Dalam hal ini, sambungnya, penghitungan suara tanpa saksi tetap sah karena adanya dokumen-dokumen autentik seperti formulir C hasil dan D hasil.

"Iya dong (tetap sah)," ujarnya.

Rapat pleno terbuka sebelumnya mengungkapkan saksi pasangan calon presiden dan calon wakil presiden nomor urut 1 Anies Baswedan-Muhaimin Iskandar tidak mau menandatangani formulir D hasil dan berita acara di tingkat Provinsi Sumatera Selatan (Sumsel).

Ketua KPU Sumsel Andika Pranata Jaya mengatakan, saksi Anies-Muhaimin enggan tanda tangan karena menganggap pencalonan Gibran Rakabuming Raka tidak sah.

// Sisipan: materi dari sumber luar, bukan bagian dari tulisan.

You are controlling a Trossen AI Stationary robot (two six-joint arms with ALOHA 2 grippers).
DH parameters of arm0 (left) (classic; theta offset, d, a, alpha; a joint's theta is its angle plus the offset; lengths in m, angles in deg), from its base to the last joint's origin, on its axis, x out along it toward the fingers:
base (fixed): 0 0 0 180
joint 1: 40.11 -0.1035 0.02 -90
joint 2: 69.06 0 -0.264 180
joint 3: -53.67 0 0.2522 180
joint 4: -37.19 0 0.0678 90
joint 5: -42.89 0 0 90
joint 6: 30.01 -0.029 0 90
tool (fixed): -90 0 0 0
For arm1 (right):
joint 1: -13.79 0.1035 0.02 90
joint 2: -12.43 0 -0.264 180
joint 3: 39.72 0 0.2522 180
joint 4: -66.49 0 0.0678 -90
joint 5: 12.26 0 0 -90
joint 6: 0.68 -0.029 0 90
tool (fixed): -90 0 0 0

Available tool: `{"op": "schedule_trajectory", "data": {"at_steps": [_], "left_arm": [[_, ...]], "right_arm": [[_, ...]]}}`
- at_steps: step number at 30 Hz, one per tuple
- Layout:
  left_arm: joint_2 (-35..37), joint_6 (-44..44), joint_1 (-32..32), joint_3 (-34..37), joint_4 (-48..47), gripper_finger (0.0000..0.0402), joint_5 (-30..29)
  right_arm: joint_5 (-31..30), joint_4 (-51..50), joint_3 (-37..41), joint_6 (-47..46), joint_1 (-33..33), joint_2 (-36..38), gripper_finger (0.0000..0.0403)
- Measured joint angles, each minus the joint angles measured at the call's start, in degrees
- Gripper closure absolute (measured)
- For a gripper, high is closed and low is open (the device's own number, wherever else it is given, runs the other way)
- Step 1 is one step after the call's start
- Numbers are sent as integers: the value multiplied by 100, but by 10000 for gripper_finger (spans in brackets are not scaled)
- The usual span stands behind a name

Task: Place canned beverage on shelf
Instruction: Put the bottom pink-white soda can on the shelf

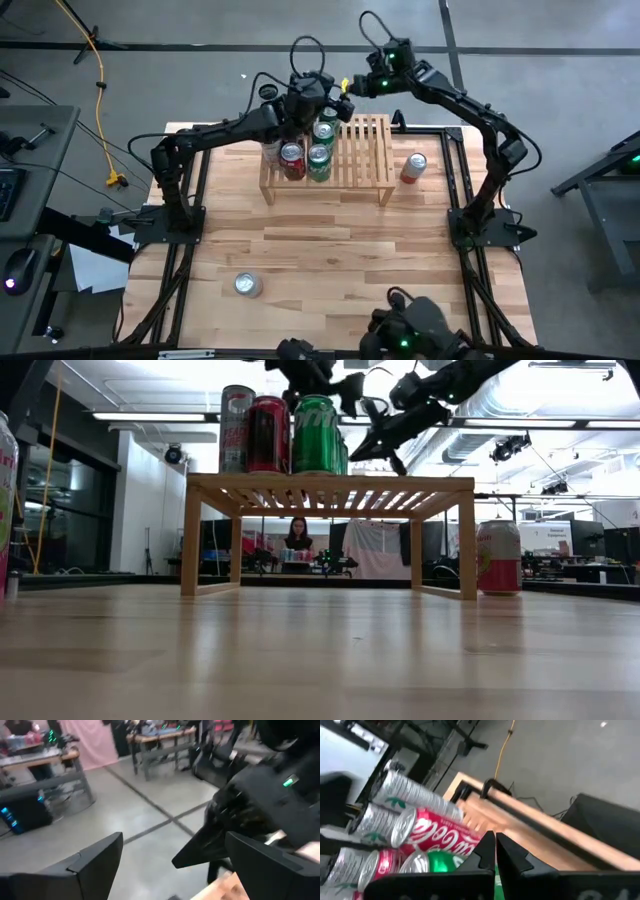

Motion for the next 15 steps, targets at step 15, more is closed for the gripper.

Saksi Anies-Muhaimin juga sempat melaporkan keberatan mereka usai pemungutan suara. Meski demikian, Bawaslu menolak laporan tersebut karena dianggap tidak memenuhi syarat.

Hal yang sama juga dilakukan oleh saksi dari pasangan calon nomor urut 3 Ganjar Pranowo dan Mahfud MD yang merasa keberatan karena menganggap Pilpres 2024 mencederai sistem demokrasi yang berlaku.

Saksi paslon capres-cawapres nomor urut 3 itu keberatan terhadap seluruh proses pemilu yang diduga penuh rekayasa hukum dalam hal keterlibatan aparat, penyalahgunaan bansos, intimidasi hingga politik uang (money politics).

"Selanjutnya, keberatan terhadap penyelenggaraan pemilu yang tidak profesional, tidak akuntabel serta secara kolektif melakukan pelanggaran," ujarnya.